• Work order: Your answer should consist of the lines below that hold the word "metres".

• Given data:
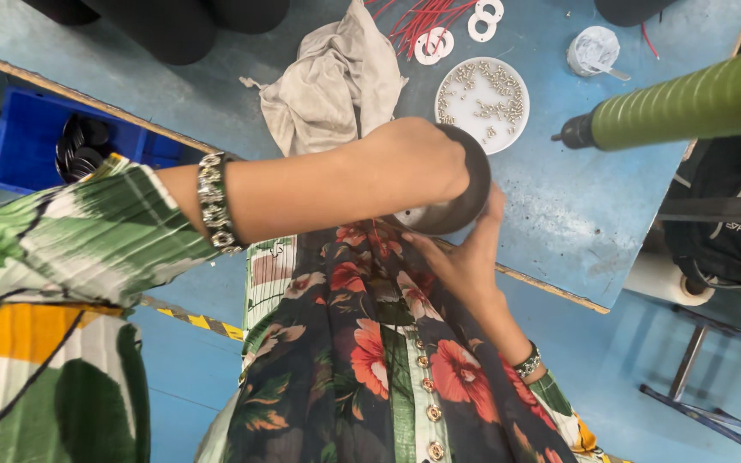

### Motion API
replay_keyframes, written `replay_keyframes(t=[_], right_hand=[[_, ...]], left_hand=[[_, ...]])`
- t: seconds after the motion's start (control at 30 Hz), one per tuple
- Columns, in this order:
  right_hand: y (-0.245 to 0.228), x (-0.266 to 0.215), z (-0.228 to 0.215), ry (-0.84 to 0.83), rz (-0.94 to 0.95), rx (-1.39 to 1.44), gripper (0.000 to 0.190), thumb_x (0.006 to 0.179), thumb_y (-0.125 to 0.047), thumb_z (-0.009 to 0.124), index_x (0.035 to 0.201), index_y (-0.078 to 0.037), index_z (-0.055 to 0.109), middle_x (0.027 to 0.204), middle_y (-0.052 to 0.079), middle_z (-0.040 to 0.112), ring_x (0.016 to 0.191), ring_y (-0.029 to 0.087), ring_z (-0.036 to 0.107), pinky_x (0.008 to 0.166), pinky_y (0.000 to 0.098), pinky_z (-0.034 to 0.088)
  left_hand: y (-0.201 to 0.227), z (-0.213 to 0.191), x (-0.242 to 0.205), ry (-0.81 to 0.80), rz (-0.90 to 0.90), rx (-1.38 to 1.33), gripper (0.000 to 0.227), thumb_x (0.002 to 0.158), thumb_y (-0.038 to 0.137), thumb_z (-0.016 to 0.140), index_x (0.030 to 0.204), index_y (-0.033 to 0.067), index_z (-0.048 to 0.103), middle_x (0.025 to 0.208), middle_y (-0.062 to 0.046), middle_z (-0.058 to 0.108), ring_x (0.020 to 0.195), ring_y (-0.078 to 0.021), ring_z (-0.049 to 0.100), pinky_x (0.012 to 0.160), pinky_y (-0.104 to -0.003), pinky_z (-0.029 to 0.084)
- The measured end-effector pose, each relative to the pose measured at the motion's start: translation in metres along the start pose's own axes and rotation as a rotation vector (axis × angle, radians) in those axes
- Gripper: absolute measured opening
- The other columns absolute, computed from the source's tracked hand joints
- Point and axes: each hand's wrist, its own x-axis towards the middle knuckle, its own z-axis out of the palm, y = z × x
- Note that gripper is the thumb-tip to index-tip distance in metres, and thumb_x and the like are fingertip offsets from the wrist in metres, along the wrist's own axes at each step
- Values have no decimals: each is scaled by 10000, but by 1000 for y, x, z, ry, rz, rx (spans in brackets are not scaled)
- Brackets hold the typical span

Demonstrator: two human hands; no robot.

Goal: The person wipes the inside of a black cylindrical housing with a cloth, then inserts a small LED bulb and wires into the fixture. They use a green glue gun to apply adhesive around the bulb base and secure the components inside the housing.

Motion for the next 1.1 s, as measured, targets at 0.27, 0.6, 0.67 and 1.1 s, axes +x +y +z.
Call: replay_keyframes(t=[0.27, 0.6, 0.67, 1.1], right_hand=[[-1, 29, -45, 25, -318, -106, 1029, 638, -344, 1056, 1398, -121, 399, 1513, 181, 375, 1451, 377, 434, 1173, 513, 456], [-3, 22, -42, 3, -242, -187, 965, 574, -327, 1065, 1270, -99, 437, 1436, 186, 411, 1361, 393, 475, 1164, 542, 436], [0, 20, -38, 11, -247, -116, 986, 619, -330, 1055, 1318, -104, 399, 1499, 208, 371, 1414, 383, 473, 1186, 529, 451], [-16, -22, -51, 211, 77, 201, 843, 954, -370, 888, 1523, -64, 346, 1677, 189, 152, 1517, 322, 480, 1171, 425, 489]], left_hand=[[-6, -28, -22, 209, 120, -89, 128, 667, 144, 726, 763, 60, 740, 872, -114, 734, 759, -297, 739, 571, -409, 581], [15, 6, 25, -51, 152, 63, 117, 726, 160, 711, 794, 78, 759, 863, -92, 745, 794, -284, 742, 599, -418, 585], [16, 9, 26, -67, 145, 63, 116, 738, 163, 707, 800, 81, 762, 861, -88, 748, 801, -281, 743, 605, -419, 586], [0, 7, 16, -173, 101, 68, 137, 844, 161, 673, 873, 118, 799, 902, -69, 767, 871, -288, 748, 660, -433, 595]])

• Result of the exercise:
- The measured end-effector pose, each relative to the pose measured at the motion's start: translation in metres along the start pose's own axes and rotation as a rotation vector (axis × angle, radians) in those axes
- Note that gripper is the thumb-tip to index-tip distance in metres, and thumb_x and the like are fingertip offsets from the wrist in metres, along the wrist's own axes at each step

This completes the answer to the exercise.